Task goal:
Your answer must consist solely of the lines from the start of the entries below through the line with "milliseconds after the", unchanged.
Start of Source information
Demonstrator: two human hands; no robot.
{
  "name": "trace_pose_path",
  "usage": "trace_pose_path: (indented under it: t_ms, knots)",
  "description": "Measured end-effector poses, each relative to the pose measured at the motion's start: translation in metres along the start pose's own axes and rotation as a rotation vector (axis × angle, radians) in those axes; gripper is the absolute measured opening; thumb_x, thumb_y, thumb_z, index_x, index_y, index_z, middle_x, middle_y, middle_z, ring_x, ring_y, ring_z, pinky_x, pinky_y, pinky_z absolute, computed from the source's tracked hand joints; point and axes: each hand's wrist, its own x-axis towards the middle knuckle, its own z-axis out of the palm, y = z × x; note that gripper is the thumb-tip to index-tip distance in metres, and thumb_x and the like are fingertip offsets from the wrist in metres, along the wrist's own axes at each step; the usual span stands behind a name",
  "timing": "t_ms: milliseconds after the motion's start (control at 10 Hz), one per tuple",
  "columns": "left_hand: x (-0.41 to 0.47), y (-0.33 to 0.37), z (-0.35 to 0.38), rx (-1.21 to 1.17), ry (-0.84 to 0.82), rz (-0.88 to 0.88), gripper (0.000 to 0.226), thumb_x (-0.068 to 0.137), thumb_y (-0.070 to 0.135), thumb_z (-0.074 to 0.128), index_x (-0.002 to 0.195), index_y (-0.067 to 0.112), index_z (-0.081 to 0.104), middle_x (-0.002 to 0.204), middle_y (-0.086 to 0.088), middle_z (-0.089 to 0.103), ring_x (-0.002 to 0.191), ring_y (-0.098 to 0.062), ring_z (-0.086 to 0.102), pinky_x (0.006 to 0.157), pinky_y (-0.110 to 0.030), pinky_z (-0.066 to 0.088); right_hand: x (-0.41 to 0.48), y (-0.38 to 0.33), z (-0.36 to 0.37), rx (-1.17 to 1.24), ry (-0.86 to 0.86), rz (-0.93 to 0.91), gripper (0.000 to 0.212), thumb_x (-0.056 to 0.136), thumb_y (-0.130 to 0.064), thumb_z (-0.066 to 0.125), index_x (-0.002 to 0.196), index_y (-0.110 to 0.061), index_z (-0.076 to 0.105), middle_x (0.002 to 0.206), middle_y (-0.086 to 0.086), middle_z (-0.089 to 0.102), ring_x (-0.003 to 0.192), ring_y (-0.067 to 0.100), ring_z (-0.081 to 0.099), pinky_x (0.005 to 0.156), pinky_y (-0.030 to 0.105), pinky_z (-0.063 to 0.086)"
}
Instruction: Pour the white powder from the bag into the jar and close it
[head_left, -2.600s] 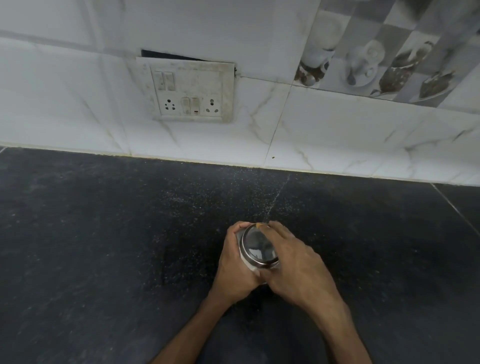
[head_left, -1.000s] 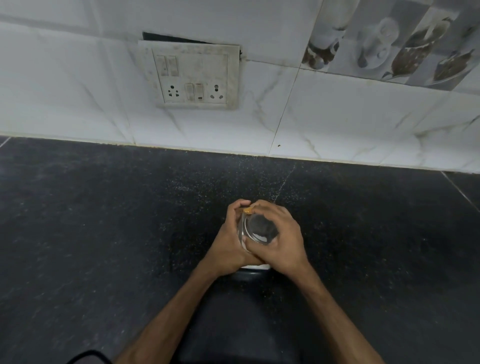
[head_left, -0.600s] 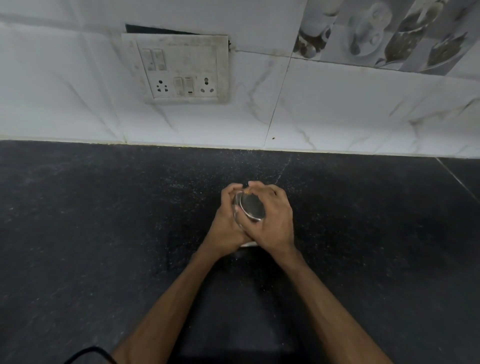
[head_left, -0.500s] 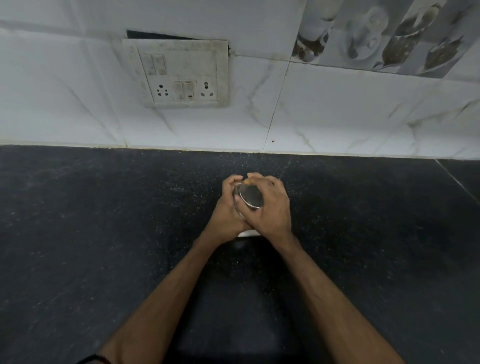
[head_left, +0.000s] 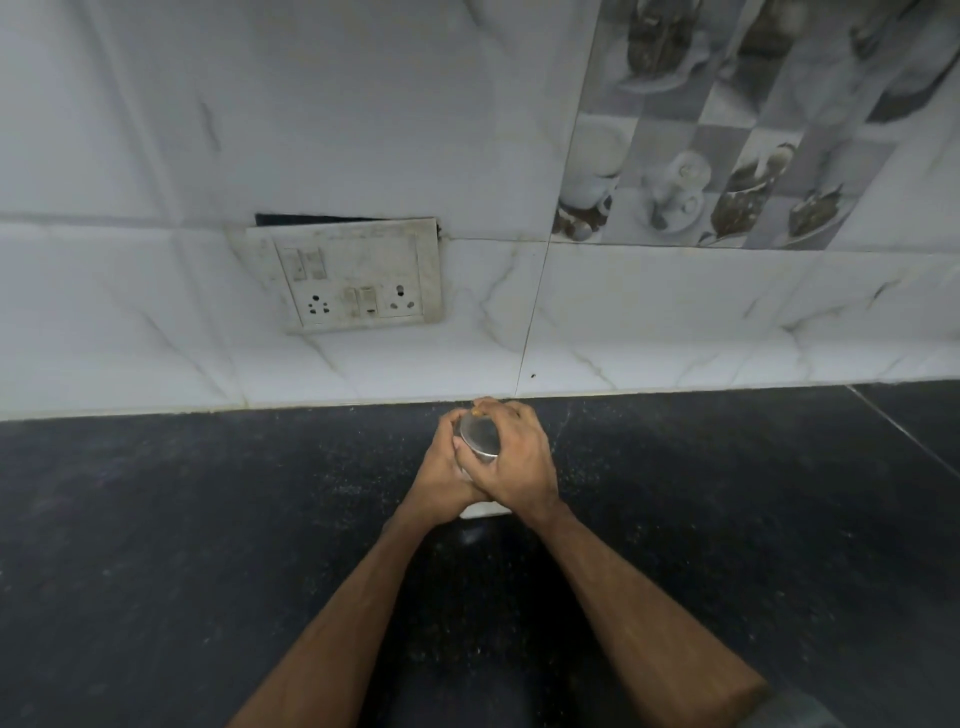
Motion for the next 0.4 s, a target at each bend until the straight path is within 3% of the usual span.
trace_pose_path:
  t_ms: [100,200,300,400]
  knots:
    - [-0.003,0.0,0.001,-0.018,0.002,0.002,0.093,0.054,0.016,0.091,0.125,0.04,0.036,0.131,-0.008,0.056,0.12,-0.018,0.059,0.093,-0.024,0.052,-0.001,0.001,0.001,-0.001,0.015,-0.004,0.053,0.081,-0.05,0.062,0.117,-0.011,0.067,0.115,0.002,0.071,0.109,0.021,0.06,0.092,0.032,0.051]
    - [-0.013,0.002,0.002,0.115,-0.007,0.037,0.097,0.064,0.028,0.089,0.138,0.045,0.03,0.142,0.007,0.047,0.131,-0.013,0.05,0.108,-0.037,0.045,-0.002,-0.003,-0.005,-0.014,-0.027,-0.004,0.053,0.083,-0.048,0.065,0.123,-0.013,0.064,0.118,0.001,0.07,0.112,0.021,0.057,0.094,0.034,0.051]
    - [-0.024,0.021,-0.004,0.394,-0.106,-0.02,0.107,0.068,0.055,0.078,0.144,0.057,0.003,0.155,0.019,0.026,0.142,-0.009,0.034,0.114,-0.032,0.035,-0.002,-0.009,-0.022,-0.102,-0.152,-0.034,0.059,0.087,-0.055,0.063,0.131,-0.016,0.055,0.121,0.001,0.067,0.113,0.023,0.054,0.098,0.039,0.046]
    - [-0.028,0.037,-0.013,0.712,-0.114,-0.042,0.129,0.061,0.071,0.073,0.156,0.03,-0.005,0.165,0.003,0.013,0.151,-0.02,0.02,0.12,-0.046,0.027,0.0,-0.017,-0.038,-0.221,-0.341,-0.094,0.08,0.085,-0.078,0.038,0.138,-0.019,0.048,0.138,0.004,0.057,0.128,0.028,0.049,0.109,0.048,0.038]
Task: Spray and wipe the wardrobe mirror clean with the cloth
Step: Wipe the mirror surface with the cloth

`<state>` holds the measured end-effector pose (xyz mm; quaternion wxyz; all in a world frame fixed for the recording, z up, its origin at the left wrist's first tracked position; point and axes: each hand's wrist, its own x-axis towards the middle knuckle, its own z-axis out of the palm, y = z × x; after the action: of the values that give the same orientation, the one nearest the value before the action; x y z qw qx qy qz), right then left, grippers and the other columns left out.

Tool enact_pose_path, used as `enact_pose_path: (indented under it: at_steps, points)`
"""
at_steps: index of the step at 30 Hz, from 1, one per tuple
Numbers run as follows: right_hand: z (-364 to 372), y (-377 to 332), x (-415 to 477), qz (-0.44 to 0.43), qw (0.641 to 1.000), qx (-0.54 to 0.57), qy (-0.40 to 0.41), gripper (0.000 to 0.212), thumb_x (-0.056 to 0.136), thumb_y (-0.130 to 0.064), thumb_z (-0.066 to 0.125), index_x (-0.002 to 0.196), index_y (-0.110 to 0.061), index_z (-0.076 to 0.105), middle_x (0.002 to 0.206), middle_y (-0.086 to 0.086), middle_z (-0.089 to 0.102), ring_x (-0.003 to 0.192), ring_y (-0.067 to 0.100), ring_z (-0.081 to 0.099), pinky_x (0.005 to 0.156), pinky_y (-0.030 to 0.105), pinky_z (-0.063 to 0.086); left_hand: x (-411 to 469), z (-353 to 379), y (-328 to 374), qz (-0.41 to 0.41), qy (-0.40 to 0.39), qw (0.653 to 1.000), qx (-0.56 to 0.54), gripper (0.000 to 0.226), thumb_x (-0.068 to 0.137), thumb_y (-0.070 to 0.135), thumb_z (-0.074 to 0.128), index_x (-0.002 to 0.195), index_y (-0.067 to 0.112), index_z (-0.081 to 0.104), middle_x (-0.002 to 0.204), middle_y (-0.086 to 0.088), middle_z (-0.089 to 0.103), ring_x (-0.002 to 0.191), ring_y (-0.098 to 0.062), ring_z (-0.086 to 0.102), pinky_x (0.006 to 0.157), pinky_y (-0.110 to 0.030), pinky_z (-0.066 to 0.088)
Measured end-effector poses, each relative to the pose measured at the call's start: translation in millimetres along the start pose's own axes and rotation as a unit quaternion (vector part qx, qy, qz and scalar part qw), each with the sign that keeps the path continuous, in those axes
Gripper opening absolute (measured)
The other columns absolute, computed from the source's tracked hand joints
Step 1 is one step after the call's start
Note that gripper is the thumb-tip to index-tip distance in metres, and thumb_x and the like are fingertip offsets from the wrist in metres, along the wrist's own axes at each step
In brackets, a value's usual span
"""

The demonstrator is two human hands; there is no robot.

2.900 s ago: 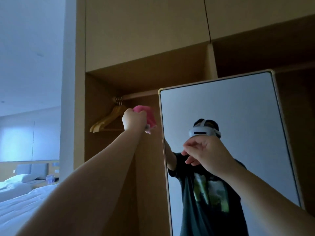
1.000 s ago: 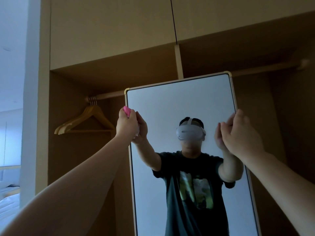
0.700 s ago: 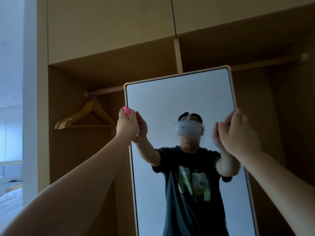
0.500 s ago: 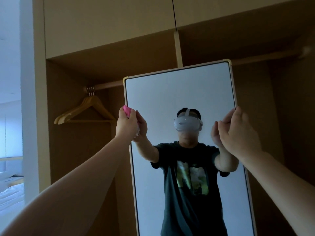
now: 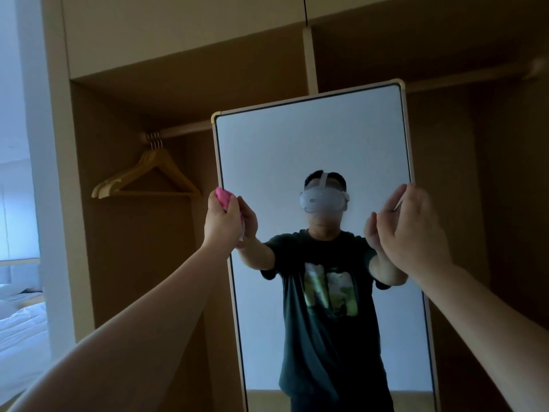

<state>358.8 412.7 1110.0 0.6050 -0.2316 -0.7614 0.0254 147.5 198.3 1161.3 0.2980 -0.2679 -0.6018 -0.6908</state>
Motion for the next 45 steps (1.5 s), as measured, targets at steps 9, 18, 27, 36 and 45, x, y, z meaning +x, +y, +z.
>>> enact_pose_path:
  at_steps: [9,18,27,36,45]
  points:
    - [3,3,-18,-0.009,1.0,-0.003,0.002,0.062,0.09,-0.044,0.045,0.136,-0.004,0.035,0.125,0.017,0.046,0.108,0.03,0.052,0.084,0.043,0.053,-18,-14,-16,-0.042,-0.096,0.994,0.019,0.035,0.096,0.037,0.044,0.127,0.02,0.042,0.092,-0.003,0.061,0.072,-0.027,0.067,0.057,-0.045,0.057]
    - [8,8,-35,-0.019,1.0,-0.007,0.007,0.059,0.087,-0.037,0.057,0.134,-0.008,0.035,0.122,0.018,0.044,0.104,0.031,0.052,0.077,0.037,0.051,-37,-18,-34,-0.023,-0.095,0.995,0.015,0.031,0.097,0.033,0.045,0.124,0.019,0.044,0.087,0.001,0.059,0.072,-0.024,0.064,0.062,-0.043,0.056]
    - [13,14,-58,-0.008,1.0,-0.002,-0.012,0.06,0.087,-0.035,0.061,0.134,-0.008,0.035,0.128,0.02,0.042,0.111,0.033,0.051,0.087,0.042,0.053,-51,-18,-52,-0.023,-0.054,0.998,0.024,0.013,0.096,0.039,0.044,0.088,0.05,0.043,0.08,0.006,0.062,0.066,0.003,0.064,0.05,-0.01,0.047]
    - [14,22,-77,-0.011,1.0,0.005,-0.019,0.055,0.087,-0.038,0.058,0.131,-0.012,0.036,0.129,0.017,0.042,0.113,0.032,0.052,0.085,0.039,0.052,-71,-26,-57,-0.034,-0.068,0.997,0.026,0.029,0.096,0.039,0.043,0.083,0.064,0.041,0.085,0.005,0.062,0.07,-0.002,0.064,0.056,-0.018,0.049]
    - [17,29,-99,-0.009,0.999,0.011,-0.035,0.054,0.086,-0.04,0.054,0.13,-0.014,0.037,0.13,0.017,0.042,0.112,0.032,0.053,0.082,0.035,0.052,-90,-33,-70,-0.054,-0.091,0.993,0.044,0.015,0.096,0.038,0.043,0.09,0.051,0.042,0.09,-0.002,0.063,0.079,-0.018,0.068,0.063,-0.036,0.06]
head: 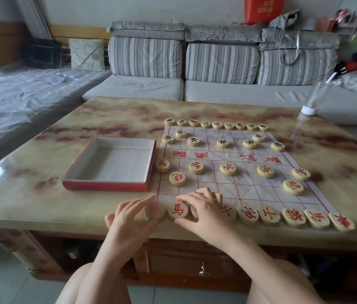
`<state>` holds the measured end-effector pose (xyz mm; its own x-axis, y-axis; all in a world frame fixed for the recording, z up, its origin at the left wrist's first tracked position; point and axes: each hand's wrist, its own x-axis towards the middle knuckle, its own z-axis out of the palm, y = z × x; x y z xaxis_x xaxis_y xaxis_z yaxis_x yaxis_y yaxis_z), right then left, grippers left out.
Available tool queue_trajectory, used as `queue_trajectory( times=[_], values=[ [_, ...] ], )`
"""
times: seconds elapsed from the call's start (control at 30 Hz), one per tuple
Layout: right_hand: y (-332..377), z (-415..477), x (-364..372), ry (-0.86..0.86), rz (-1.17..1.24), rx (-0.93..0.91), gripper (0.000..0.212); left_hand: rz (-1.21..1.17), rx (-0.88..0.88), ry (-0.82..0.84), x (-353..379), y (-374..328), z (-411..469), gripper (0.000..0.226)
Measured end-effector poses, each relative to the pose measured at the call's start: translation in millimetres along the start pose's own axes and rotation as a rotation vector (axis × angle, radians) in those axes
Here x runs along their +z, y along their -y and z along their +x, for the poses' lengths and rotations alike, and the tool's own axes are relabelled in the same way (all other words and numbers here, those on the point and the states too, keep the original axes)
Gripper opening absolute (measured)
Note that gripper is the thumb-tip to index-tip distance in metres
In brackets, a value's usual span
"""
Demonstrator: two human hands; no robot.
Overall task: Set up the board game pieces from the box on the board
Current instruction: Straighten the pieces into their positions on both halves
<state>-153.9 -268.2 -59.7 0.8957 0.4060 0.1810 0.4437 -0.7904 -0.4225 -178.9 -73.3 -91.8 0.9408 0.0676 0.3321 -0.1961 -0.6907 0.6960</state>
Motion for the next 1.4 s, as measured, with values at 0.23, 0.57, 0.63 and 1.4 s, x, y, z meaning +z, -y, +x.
queue_trajectory(
  times=[0.23,0.57,0.63,1.4],
  values=[
    [-3.8,2.3,8.0,-0.043,-0.008,-0.024,0.048,0.119,-0.059,-0.01,5.0,6.8,6.9,0.065],
    [-5.7,2.9,11.2,-0.072,0.006,-0.027,0.047,0.143,-0.056,-0.066,10.6,4.8,6.4,0.069],
    [-6.2,2.9,12.2,-0.075,0.004,-0.027,0.047,0.146,-0.063,-0.056,10.1,5.3,6.5,0.07],
    [-77.9,-37.7,-34.5,-0.222,-0.154,0.146,0.069,0.205,0.308,0.2,56.6,-48.4,32.2,0.067]
  ],
)
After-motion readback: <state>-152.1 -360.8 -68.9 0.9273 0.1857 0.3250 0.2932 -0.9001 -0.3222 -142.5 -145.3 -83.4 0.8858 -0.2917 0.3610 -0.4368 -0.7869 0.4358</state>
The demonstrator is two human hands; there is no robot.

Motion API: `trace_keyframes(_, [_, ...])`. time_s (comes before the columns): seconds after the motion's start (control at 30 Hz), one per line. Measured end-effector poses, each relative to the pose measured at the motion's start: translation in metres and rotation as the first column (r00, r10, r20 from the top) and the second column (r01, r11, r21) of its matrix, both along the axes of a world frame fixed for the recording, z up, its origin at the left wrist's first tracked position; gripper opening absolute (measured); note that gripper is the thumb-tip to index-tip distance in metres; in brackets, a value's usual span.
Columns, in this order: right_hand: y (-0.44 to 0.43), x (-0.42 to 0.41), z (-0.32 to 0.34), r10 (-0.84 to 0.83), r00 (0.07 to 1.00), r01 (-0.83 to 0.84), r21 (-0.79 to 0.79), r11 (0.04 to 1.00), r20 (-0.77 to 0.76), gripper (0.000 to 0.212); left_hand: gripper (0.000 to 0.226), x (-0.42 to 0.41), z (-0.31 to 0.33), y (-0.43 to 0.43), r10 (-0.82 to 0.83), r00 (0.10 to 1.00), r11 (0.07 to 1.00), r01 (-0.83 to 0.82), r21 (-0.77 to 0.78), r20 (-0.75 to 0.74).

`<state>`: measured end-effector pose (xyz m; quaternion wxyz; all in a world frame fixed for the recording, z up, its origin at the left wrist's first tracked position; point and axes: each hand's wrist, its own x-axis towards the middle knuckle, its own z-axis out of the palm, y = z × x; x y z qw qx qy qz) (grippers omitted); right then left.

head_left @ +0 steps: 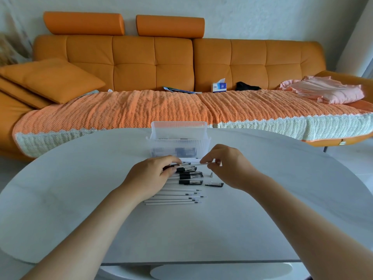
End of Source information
Expected output:
Demonstrator: two human hands; no robot.
{
  "name": "trace_pose_path",
  "usage": "trace_pose_path: (indented under it: t_ms, knots)",
  "description": "Measured end-effector poses, each relative to the pose measured at the motion's start: translation in metres along the start pose's own axes and rotation as a rotation vector (axis × angle, radians) in those axes; gripper is the absolute measured opening; thumb_x, thumb_y, thumb_z, index_x, index_y, index_z, middle_x, middle_y, middle_z, ring_x, ring_y, ring_z, pinky_x, pinky_y, pinky_z absolute, computed from the source's tracked hand joints; point and axes: each hand's wrist, its own x-axis towards the middle knuckle, its own z-axis out of the palm, y = z × x; note that gripper is the thumb-tip to index-tip distance in metres, and thumb_x and the like are fingertip offsets from the wrist in metres, along the wrist's own axes at each step; the usual span stands behind a name",
  "timing": "t_ms: milliseconds after the motion's start (control at 10 Hz), one per tuple",

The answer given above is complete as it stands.